--- What to produce ---
Print all the data that follows exactly, images excluded.

*** Opening of Dataset excerpt ***

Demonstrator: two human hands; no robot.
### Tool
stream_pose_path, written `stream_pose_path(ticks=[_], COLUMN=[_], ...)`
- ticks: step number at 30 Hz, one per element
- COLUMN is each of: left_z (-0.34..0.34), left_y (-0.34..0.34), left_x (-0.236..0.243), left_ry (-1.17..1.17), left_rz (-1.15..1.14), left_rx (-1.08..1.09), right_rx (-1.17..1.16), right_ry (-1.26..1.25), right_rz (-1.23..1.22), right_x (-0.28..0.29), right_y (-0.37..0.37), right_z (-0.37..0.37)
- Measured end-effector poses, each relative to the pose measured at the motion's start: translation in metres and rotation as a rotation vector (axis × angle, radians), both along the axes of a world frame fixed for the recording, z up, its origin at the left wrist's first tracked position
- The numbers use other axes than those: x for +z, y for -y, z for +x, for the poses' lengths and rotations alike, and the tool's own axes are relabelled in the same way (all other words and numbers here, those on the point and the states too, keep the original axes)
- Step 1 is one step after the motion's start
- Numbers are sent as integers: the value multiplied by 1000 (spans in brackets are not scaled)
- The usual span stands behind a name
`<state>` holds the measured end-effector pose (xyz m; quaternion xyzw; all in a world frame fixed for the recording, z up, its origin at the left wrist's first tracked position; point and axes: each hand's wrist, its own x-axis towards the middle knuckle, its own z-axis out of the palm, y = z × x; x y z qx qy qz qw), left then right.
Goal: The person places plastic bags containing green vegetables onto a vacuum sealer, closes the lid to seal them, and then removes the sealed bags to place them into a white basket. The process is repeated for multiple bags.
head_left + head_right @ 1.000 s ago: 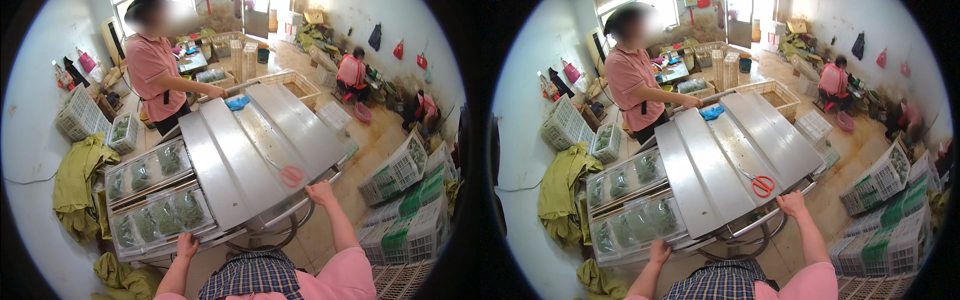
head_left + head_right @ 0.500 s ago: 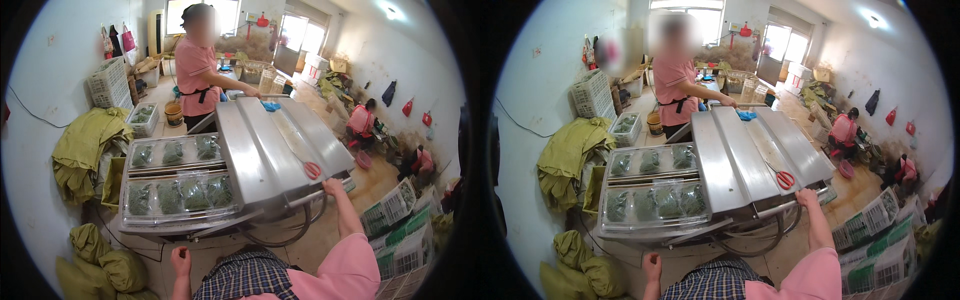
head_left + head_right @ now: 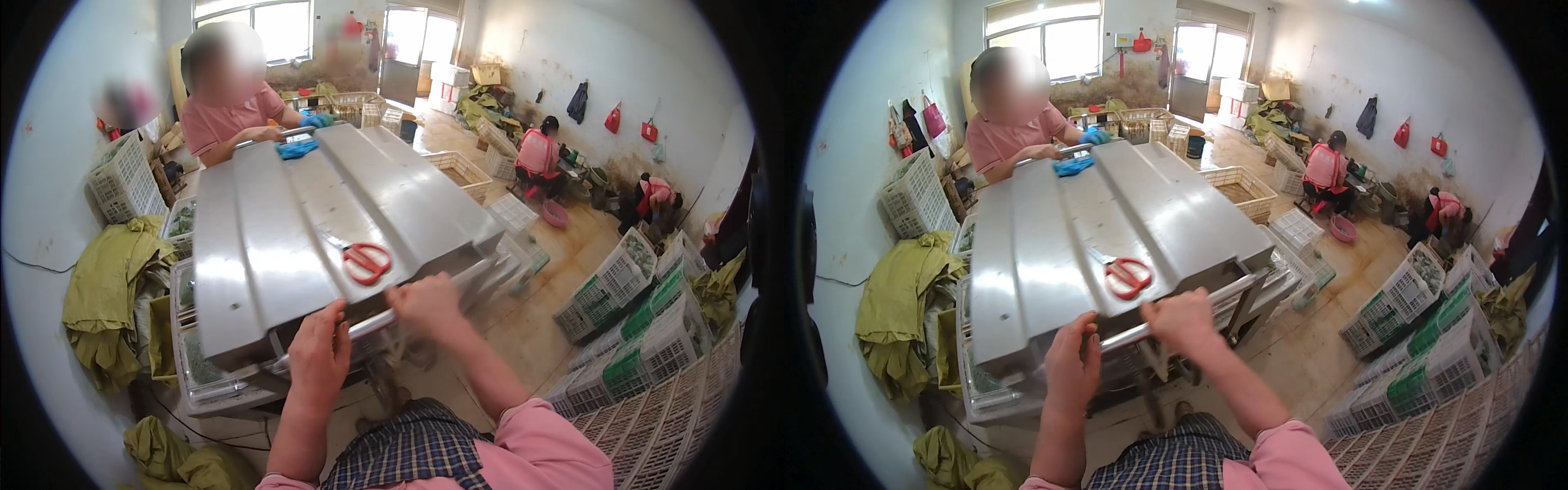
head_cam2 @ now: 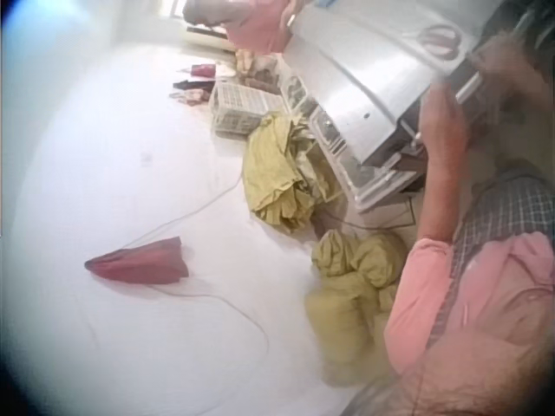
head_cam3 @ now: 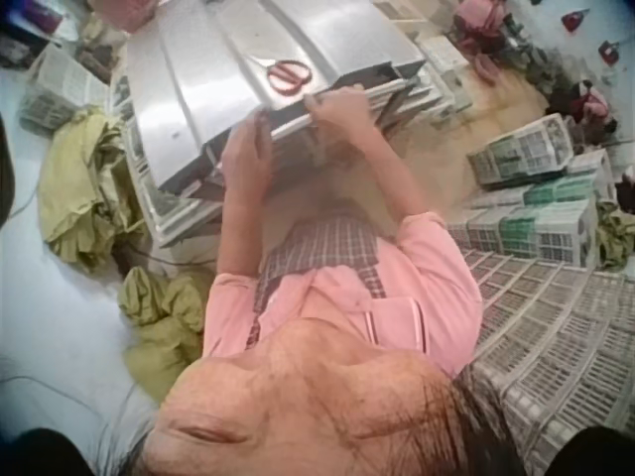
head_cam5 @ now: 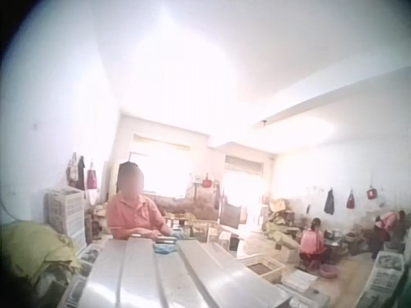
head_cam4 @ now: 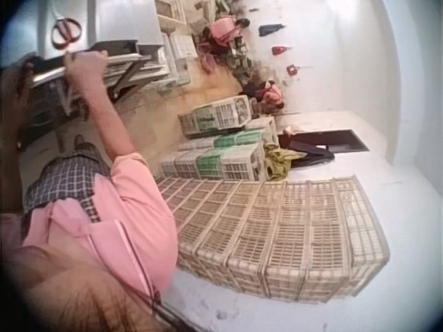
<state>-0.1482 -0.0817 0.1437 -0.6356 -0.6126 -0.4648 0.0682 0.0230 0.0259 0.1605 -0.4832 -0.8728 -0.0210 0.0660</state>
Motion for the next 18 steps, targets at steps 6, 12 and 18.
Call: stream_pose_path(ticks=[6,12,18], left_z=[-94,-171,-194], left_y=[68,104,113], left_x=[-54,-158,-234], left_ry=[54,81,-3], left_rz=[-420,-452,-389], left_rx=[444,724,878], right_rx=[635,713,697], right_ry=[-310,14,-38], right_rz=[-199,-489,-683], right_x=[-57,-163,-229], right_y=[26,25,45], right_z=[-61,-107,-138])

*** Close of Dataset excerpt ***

--- Task answer ---
Demonstrator: two human hands; no robot.
### Tool
stream_pose_path, written `stream_pose_path(ticks=[_], COLUMN=[_], ...)`
- ticks: step number at 30 Hz, one per element
- COLUMN is each of: left_z (-0.34..0.34), left_y (-0.34..0.34), left_x (-0.236..0.243), left_ry (-1.17..1.17), left_rz (-1.15..1.14), left_rx (-1.08..1.09), right_rx (-1.17..1.16), right_ry (-1.26..1.25), right_rz (-1.23..1.22), right_x (-0.28..0.29), right_y (-0.37..0.37), right_z (-0.37..0.37)
- Measured end-effector poses, each relative to the pose measured at the motion's start: translation in metres and rotation as a rotation vector (axis × angle, radians), both along the axes of a world frame fixed for the recording, z up, its origin at the left wrist's first tracked position
- The numbers use other axes than those: x for +z, y for -y, z for +x, for the poses' lengths and rotations alike, and the tool's own axes are relabelled in the same way (all other words and numbers here, those on the point and the states too, keep the original axes)
- Step 1 is one step after the motion's start
- Numbers are sent as integers: the value multiplied by 1000 (spans in brackets are not scaled)
- The usual span stands behind a name
`<state>` holds the measured end-effector pose (xyz m; quaternion xyzw; all in a world frame fixed for the recording, z up, its origin at the left wrist's first tracked position; point and axes: each hand's wrist, its own x-axis towards the middle knuckle, its own z-axis out of the palm, y = z × x; x y z qx qy qz qw), left then right.
Goal: The person places plastic bags containing green vegetables onto a vacuum sealer, closes the lid to seal them, and then removes the sealed bags to place them into a white basket. The process is repeated for multiple bags.
head_left + head_right @ 1.000 s ago: 
head_left + head_right @ 0.500 s ago: 
head_left + head_right @ now: 
head_cam2 @ now: 
head_cam3 @ now: 
head_cam5 @ now: 
head_cam4 @ now: 
<state>-0.1482 -0.0817 0.1437 -0.6356 -0.6126 -0.4648 0.0682 0.0230 0.0259 0.1605 -0.4832 -0.8728 -0.0210 0.0660</state>
Motion for the next 18 steps, targets at steps 6, 12 and 18.
Call: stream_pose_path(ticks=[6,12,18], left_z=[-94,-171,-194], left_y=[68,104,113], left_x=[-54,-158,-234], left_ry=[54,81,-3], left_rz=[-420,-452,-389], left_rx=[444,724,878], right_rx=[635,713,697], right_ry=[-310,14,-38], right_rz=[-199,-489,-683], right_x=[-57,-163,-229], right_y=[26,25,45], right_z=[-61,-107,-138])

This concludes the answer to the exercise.